Previously, the CI would run upon every label addition, including things
like `builds-mathlib`
or `will-merge-soon`, possibly triggering a new PR release, new mathlib
builds etc. Very wasteful!
Unfortunately (but not surprisingly) Github does not offer a nice way of
saying
“this workflow depends on that label, please re-run if changed”. Not
enough
functional programmer or nix enthusiasts there, I guess…
So here is the next iteration trying to work with what we have from
Github:
A new workflow watches for (only) `full-ci` label addition or deletion,
and then re-runs
the CI job for the current PR.
Sounds simple? But remember, this is github!

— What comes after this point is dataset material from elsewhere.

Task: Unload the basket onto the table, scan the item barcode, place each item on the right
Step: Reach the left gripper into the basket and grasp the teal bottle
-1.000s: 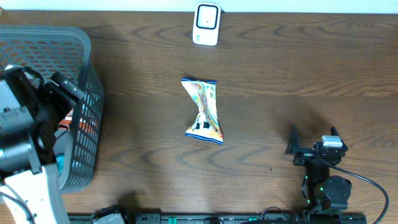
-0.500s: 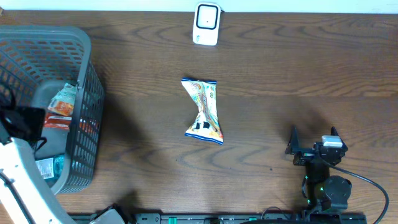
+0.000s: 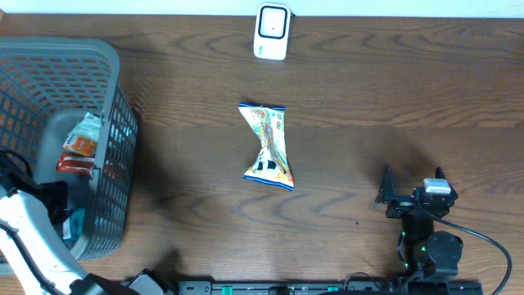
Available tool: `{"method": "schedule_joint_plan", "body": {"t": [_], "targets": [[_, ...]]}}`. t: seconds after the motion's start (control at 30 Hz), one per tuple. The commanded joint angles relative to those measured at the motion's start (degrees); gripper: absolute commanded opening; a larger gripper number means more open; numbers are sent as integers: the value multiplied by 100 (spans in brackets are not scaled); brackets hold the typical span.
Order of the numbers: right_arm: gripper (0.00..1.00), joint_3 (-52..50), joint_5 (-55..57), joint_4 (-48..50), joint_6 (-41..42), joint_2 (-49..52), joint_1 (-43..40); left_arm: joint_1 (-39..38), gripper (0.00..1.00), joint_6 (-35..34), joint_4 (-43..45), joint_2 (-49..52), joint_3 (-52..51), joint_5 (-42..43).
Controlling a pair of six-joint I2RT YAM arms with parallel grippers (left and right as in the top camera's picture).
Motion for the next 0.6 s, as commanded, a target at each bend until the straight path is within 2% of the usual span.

* `github.event.pull_request.labels.*.name` is *not* updated when a job
is re-run.
(This is actually a reasonable step towards determinism, but doesn't
help us
constructing this work-around.)
Ok, so let’s use the API to fetch the current state of the label.
* There is no good way to say “find the latest run of workflow `"CI"` on
PR `$n`”.
The best approximation seems to search by branch and triggering event.
This can
probably go wrong if there are multiple PRs from different repos with
the same
head ref name (`patch-1` anyone?). Let’s hope that it doesn’t happen too
often.
* You cannot just rerun a workflow. You can only rerun a finished
workflow. So cancel
it first. And `sleep` a bit…
So let’s see how well this will work. It’s plausibly an improvement.